There are several distinct pathways through which apoptosis may be triggered, and the identification of such pathways in operation in cells may reveal therapeutically relevant targets. 24 One of the best characterized membrane receptor pathways leading to apoptosis is the Fas/CD95/APO-1 system. 25 Fas and Fas ligand play important roles in the downregulation of the immune response, in the killing of virally infected and cancerous cells, and in the killing of inflammatory cells at immune-privileged sites such as the eye, brain, placenta, ovary, and testis. 26 27 Fas ligand is a homotrimeric molecule that may bind the Fas receptor, causing the clustering of the receptors’ death domains. The clustering facilitates the recruitment of an adaptor protein called Fas-associated death domain (FADD) which itself contains a death-effector domain (DED) that in turn binds caspase-8 directly. 28 The oligomerization of caspase-8 may then drive its own activation by self-cleavage followed by the activation of downstream effector caspases such as procaspase-9 amplifying the signal and committing the cell to an apoptotic fate. 28 Transfection of 661W cells with ectopically expressed FADD should indicate the susceptibility of this cell line to ligand-induced cell death. 
Materials and Methods
Culturing and Passaging
661W cells grow readily, with a doubling time of approximately 24 hours, in Dulbecco’s modified Eagle’s medium (DMEM) supplemented with 10% (vol/vol) fetal calf serum (FCS) and 2 mM l-glutamine. Cultures were maintained in a sterile humidified environment at 37°C in 95% O2 and 5% CO2. In most assays we used cultures seeded in a six-well plate at a concentration of 1 × 105 cells in a volume of 3 mL growth media expanded to approximately 85% to 90% confluence. 

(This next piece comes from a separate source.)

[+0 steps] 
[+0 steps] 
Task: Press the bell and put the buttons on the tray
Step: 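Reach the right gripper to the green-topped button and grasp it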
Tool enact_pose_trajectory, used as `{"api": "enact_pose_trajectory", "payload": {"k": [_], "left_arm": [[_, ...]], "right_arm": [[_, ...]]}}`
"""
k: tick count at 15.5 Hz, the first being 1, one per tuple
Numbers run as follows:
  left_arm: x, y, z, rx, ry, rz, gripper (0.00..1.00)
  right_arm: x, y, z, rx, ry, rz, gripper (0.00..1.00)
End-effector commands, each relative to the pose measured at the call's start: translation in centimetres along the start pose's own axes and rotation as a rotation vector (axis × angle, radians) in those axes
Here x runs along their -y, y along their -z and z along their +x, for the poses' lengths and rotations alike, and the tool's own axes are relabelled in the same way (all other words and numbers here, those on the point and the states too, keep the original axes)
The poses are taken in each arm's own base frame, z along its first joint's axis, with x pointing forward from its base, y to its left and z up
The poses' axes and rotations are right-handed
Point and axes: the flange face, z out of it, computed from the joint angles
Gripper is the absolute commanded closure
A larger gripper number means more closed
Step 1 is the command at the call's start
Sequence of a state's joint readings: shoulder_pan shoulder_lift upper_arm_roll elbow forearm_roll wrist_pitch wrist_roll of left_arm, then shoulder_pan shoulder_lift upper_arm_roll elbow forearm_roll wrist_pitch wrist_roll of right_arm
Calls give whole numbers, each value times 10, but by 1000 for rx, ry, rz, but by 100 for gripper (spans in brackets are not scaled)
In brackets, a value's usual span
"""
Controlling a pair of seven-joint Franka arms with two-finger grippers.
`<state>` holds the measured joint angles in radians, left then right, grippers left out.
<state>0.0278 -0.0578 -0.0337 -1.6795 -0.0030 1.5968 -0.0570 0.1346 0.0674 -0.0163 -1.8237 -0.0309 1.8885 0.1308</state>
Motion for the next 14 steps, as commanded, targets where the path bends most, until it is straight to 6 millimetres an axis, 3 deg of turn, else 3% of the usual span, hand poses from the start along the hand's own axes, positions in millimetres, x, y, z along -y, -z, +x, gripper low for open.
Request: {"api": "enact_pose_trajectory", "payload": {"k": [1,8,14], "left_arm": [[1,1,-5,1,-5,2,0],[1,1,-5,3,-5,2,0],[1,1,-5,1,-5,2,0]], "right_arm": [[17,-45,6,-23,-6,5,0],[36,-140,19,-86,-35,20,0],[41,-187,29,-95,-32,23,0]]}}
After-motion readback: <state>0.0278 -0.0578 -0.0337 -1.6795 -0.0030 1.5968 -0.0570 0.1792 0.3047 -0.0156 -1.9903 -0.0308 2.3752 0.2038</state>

Inhibition of 661W Cell Death with Z-VAD.FMK
To test the potential effects of Z-VAD.FMK, cultures of 661W cells were prepared as described, seeded at 1 × 105, and allowed to proliferate to approximately 85% confluence. Medium was removed, and cells were washed twice in PBS before incubation with 2× Z-VAD.FMK (double the relevant concentration, to allow for subsequent dilution with daunorubicin) at the appropriate concentration. For each Z-VAD.FMK concentration (0, 5, 10, 20, 40, and 80 μM) three cultures of 661W cells were tested in duplicate (i.e., six wells in total). After a 1-hour preincubation with 2× Z-VAD.FMK, cells were diluted in medium containing 2 × 2.5 μM daunorubicin (double the relevant concentration to allow for volume present) and allowed to incubate overnight before plates were scored for live versus dead cells. 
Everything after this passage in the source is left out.